Primary Contact: Dr. Michael Hollaway
Any data science project or workflow always starts with the data itself. This often requires an understanding of the data’s structure, the context in which is was collected, any underlying assumptions about the data, licencing information and the provenance of the data. This information is collectively known as metadata and is usually supplied with the data but is often in separate files or documentation. In addition the data itself often comes in multiple files that sometimes need to be downloaded individually and uploaded to separate platfoms in order to perform any analysis. This can provide a challenge to working with the data and lead to large amounts of time spent getting the data ready for analysis.

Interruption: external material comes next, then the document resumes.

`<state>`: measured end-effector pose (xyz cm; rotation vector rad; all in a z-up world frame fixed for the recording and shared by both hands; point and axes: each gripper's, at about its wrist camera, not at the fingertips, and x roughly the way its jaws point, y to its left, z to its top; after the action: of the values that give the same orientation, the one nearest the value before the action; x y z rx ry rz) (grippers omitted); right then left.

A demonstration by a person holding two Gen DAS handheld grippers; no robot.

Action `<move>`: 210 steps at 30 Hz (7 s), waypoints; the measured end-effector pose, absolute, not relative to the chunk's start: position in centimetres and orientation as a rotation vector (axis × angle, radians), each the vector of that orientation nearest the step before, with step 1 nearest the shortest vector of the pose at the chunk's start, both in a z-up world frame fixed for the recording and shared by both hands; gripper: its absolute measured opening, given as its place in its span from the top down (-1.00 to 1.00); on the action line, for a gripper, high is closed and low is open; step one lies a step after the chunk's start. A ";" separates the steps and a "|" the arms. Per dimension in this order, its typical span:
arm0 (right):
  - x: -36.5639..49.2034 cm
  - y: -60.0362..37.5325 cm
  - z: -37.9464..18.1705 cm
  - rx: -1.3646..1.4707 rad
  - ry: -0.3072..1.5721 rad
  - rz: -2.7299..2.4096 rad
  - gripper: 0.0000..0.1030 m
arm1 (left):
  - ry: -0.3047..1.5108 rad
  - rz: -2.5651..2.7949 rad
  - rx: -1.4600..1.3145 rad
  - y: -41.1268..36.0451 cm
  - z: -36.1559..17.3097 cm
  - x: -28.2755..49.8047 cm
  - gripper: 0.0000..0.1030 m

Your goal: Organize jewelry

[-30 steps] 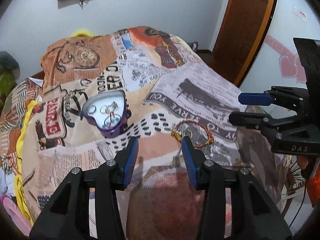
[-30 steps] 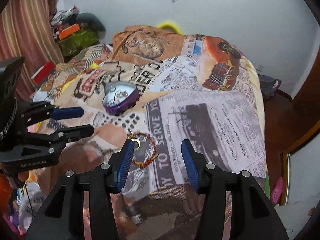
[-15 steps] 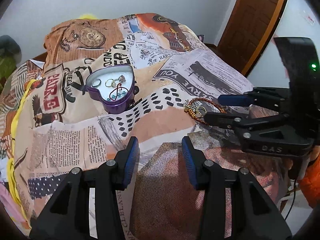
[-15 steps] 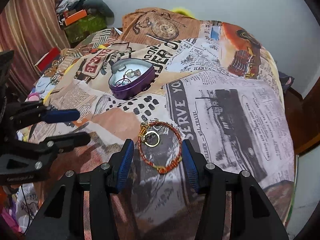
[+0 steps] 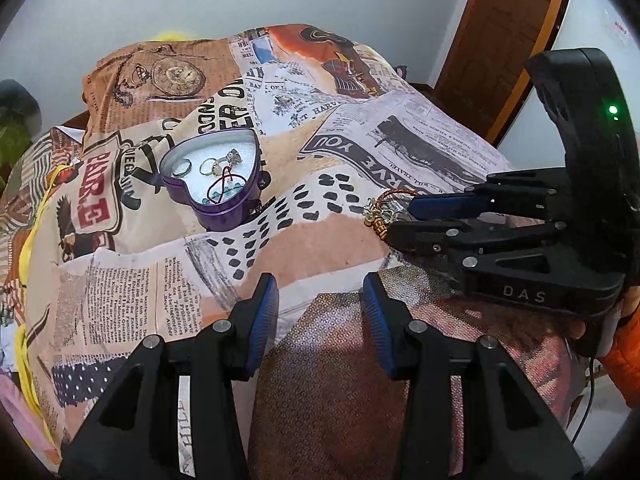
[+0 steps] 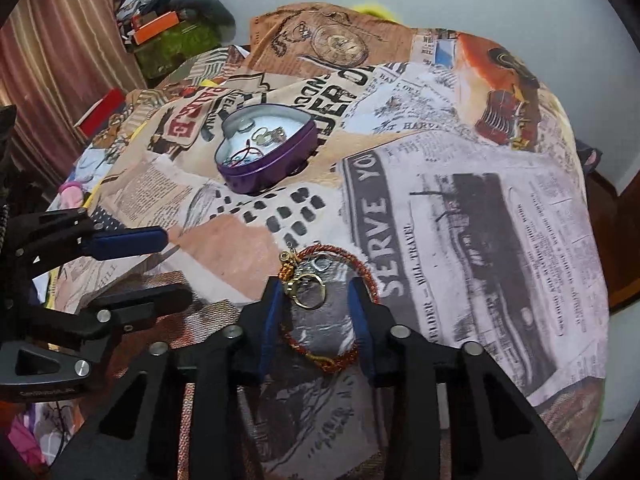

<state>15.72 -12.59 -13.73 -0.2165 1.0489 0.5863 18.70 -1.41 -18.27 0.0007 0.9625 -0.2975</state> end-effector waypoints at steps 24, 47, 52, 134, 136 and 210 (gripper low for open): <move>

This notebook demonstrates the use of a Research Object Crate or RO-Crate (https://www.researchobject.org/ro-crate/) to extract data from the Environmental Information Data Centre (EIDC), inspect its metadata and then read in the data itself. An RO-Crate is a way of packaging up the entire research object (data, metadata, methods, etc) so that the data and metadata are linked in a coherant context no matter where they are stored. RO-Crate can also be used read in the data directly from source rather than hacing to donwload it manually first.
Running the Notebook:
To run the notebook it is advised to first clone the repository housing the notebook (’git clone NERC-CEH/ds-toolbox-notebook-rocrate-tutorial.git’). This will create a folder in the current directory called ds-toolbox-notebook-rocrate-tutorial, which holds all the relevant files including the notebook, environment file and relevant input data. The next step is to create a conda environment with the right packages installed using the clean yml file (’conda env create -f environment_clean.yml’), which creates the rocrate-tutorial environment that can be activated using ‘conda activate rocrate-tutorial’. At this point the user can either run code from the notebook in their preferred IDE or via the jupyter interface using the command ‘jupyter notebook’.
Generalisability:
This notebook is setup up to be generalisable to other EIDC datasets that are have been packaged as RO-Crate objects. In order to use the notebook for a different EIDC dataset the user is onlyu required to change the RO-Crate URL that the notebooks read in. This notebook is setup to inspect the specific metadata of the example dataset used, however, the concepts deomnstrated here should be applicable to other RO-Crate objects and can be easily adapatable to understand the contents of other RO-Crate objects.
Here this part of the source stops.